Conheça o plano brutal das facções para dizimar corpos

Os assassinatos de pessoas sentenciadas por facções criminosas vão além de execuções violentas e revelam um padrão crescente de brutalidade após a morte. Para ocultar crimes, eliminar vestígios e dificultar investigações, integrantes de organizações criminosas têm recorrido a práticas extremas, incluindo a redução de cadáveres a pó.

Em entrevista ao Metrópoles, o delegado Caio Albuquerque, titular da Delegacia de Homicídios e Proteção à Pessoa (DHPP) de Cuiabá, afirmou que esse tipo de ocultação passou a se tornar mais frequente em Mato Grosso a partir de 2021 e hoje é alvo recorrente de investigações da unidade.

“A gente percebe esse desaparecimento de corpos principalmente de 2021 para cá, sendo que a maioria das vítimas é submetida a um ritual de crueldade”, afirmou o delegado.

Tribunal do crime e ritual de violência

Segundo Caio Albuquerque, antes de chegarem aos chamados cemitérios clandestinos, as vítimas — em sua maioria rivais de facções inimigas do Comando Vermelho (CV), que domina a região — passam pelo chamado “tribunal do crime”. Nessa etapa, os criminosos submetem o alvo a tortura física e psicológica enquanto lideranças, muitas vezes presas, decidem a sentença.

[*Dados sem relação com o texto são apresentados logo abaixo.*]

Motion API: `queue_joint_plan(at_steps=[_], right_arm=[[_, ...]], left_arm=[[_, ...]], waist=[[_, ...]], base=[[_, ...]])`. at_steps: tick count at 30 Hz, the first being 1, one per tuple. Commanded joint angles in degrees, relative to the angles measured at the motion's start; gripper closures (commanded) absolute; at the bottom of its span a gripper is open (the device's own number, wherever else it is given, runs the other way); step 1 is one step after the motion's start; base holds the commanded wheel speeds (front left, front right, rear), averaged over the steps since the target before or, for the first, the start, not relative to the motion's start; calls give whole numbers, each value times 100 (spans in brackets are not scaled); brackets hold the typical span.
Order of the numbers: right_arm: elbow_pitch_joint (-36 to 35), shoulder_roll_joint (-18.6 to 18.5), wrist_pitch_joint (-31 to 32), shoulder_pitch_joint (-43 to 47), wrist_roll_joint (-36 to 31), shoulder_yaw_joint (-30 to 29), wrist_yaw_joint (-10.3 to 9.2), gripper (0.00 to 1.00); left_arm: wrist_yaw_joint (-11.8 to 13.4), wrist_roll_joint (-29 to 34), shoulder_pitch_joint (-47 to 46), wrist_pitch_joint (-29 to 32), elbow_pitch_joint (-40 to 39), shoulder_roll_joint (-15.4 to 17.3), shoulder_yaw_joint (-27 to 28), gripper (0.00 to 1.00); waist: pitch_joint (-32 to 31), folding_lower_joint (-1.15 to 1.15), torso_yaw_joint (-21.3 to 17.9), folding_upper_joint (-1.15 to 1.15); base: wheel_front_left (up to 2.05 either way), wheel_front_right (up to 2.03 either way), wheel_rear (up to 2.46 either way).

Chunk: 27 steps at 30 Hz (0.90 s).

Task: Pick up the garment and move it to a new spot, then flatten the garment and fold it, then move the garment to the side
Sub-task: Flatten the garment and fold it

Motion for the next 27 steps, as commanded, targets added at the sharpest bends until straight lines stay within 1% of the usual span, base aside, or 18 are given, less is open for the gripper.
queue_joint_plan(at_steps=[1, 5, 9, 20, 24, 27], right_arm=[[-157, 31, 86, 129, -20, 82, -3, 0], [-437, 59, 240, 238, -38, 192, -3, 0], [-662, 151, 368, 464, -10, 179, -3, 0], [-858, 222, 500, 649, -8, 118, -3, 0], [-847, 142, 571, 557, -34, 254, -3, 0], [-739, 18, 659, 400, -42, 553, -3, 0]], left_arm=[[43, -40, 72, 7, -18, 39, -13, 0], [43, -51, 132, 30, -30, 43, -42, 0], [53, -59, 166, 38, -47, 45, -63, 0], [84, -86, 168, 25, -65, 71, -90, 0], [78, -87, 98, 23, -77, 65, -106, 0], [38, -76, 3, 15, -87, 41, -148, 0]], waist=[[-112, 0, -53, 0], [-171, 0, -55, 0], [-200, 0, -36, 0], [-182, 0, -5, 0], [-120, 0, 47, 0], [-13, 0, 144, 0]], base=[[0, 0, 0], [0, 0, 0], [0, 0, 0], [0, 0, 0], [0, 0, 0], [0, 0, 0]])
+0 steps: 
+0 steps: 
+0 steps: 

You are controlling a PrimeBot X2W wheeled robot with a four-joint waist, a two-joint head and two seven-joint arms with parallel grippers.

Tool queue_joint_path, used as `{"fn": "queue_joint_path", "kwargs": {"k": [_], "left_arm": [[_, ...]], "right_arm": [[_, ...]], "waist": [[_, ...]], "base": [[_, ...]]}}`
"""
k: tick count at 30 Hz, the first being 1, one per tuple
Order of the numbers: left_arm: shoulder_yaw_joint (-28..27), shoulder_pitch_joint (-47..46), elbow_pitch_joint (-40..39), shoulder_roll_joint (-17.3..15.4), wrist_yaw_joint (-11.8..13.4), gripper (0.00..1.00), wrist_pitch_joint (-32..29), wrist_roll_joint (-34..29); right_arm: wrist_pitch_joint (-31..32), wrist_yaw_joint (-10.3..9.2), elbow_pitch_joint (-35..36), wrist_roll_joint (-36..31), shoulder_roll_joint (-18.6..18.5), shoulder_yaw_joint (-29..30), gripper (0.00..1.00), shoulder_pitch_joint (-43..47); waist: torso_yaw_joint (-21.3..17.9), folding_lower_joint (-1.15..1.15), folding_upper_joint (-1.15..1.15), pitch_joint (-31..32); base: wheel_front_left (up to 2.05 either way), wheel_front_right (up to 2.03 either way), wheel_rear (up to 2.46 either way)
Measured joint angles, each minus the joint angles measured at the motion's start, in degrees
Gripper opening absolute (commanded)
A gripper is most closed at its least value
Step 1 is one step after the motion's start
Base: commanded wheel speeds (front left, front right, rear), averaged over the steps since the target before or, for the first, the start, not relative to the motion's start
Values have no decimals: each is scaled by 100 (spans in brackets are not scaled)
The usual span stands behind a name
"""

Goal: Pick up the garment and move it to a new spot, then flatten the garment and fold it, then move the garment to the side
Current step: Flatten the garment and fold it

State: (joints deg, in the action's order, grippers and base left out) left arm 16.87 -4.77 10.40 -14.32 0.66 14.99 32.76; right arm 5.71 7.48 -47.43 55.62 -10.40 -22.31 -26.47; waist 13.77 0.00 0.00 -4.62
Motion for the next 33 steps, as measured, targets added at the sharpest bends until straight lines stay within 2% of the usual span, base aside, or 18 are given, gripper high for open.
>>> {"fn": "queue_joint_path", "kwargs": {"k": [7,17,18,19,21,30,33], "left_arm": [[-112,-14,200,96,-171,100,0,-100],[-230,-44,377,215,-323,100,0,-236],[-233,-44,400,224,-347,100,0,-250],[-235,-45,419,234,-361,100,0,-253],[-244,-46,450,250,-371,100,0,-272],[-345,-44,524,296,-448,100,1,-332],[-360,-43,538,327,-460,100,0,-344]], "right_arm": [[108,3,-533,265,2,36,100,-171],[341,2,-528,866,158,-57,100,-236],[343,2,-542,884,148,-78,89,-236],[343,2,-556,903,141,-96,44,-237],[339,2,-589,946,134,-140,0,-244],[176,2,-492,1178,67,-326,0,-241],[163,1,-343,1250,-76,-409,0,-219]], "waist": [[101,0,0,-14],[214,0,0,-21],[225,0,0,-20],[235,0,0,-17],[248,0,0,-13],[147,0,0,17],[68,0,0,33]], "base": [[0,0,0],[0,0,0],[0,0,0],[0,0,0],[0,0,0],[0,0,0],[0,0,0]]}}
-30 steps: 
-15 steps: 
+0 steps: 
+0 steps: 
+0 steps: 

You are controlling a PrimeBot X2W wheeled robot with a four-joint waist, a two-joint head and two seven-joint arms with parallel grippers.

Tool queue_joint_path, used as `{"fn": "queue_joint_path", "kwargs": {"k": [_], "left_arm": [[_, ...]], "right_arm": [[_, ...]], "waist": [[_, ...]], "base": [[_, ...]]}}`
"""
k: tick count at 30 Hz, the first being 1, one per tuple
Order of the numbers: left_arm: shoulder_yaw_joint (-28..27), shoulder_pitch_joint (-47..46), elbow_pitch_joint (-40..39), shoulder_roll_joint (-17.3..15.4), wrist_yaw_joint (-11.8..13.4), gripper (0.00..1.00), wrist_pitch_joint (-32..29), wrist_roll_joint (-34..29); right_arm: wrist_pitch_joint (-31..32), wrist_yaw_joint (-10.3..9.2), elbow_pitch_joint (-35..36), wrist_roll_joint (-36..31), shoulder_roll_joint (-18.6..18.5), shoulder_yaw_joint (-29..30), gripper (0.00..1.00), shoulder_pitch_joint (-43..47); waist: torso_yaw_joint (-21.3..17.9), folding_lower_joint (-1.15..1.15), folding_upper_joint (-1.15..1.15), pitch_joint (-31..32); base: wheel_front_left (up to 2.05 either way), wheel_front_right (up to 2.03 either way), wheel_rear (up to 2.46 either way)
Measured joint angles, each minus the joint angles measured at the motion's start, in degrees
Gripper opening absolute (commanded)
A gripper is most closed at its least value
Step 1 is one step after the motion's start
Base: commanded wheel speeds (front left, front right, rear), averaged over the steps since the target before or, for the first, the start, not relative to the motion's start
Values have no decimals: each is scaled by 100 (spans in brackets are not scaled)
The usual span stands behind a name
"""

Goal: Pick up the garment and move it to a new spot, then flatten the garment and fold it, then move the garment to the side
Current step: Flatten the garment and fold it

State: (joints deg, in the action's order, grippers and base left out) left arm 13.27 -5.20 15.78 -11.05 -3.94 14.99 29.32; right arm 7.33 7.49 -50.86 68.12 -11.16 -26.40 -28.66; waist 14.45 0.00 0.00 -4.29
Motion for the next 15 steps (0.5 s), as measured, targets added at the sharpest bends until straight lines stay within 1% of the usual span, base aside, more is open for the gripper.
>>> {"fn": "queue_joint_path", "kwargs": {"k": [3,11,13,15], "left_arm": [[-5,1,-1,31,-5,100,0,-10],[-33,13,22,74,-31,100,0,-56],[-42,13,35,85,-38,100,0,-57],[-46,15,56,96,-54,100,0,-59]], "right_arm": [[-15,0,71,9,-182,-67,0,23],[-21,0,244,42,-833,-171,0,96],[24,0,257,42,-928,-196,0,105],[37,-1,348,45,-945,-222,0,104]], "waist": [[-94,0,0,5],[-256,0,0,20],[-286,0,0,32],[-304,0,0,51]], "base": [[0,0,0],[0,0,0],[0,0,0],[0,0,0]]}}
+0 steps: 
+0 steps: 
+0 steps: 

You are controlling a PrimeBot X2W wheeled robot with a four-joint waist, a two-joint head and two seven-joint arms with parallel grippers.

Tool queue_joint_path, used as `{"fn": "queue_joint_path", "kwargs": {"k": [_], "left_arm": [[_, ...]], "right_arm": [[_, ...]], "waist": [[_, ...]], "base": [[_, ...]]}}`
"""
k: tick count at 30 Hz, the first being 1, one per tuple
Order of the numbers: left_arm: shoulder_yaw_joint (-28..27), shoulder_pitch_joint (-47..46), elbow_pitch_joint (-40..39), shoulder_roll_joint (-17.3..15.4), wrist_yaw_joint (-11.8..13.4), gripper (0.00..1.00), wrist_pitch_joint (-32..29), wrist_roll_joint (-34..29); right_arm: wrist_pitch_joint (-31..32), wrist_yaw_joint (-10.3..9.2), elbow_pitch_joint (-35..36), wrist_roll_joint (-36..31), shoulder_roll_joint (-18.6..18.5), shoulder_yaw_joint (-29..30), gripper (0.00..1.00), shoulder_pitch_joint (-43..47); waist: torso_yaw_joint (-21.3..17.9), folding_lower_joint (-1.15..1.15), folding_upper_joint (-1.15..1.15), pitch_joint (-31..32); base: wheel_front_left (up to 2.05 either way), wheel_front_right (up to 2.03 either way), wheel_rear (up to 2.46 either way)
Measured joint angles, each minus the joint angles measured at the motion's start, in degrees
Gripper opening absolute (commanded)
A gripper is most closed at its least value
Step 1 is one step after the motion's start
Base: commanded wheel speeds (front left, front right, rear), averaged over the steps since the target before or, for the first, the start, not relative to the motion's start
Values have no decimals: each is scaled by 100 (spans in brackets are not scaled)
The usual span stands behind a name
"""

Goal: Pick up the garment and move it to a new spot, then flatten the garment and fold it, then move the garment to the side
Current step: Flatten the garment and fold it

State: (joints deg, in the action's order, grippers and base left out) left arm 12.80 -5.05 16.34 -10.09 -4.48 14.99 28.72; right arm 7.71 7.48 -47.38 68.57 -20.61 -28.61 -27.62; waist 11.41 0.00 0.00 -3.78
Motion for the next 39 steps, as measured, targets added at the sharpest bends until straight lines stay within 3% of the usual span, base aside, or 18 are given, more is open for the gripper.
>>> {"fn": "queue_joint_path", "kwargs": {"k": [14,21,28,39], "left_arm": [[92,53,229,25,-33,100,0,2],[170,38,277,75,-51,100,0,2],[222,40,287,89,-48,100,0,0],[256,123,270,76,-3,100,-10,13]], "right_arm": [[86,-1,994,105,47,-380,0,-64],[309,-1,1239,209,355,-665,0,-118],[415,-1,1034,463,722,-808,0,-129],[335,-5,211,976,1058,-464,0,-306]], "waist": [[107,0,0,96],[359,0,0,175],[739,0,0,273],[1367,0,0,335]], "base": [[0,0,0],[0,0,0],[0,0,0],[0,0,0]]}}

“Essas pessoas são condenadas à morte com aval de lideranças presas. Em seguida, os criminosos recorrem a decapitações, amputações e ao desmembramento para viabilizar a ocultação dos corpos em locais que, na maioria das vezes, não conseguimos localizar”, detalhou o delegado.

Matas, valas e fogo

Após o esquartejamento, os corpos são descartados em áreas isoladas. Matas fechadas em zonas rurais, casas abandonadas e regiões afastadas de centros urbanos são os locais mais utilizados para a criação de cemitérios clandestinos. Em alguns casos, as vítimas chegam a ser obrigadas a cavar a própria cova antes da execução.

Além do enterro ilegal, o fogo também é utilizado para destruir vestígios. De acordo com o delegado, os criminosos recorrem à queima dos corpos como forma de carbonização, em uma espécie de cremação irregular, com o objetivo de dificultar a identificação e apagar provas.

Obstáculo às investigações

A principal finalidade dessas práticas, segundo a Polícia Civil, é impedir que o homicídio seja oficialmente constatado. Sem a localização do corpo, a apuração do crime se torna mais complexa e, muitas vezes, depende apenas do registro de desaparecimento feito por familiares.

“Quando não se tem a localização de um corpo, não há uma comunicação imediata do homicídio. A apuração passa a depender das informações da família”, explicou Caio Albuquerque.

O delegado destaca que o maior desafio é comprovar a ocorrência do homicídio sem a materialidade do corpo. Para isso, são necessárias testemunhas ou provas indiretas, o que é raro diante do medo de represálias imposto pelas facções.

Apesar das dificuldades, ele afirma que as investigações seguem avançando e podem resultar na condenação dos responsáveis, evitando que essas práticas distorçam as estatísticas oficiais de homicídio.

Cemitérios clandestinos descobertos

Em outubro deste ano, a Polícia Civil do Rio de Janeiro localizou um cemitério clandestino no Morro do Jordão, em meio a uma área de mata. No local, foram encontrados esqueletos humanos e um poço com cerca de 30 metros de profundidade, que, segundo os investigadores, era utilizado para ocultar corpos de vítimas da facção.

Já em Mato Grosso, uma investigação da Polícia Civil levou à descoberta de um “cemitério do tráfico” usado por integrantes do Comando Vermelho nas regiões de Confresa e Araguaia. Em uma área de mata a cerca de 22 quilômetros do perímetro urbano, os agentes encontraram dois corpos enterrados, sendo um deles decapitado.

A descoberta foi possível após meses de trabalho de inteligência, com análise de denúncias, movimentações suspeitas e levantamento de informações que indicavam a existência de um ponto de desova na região.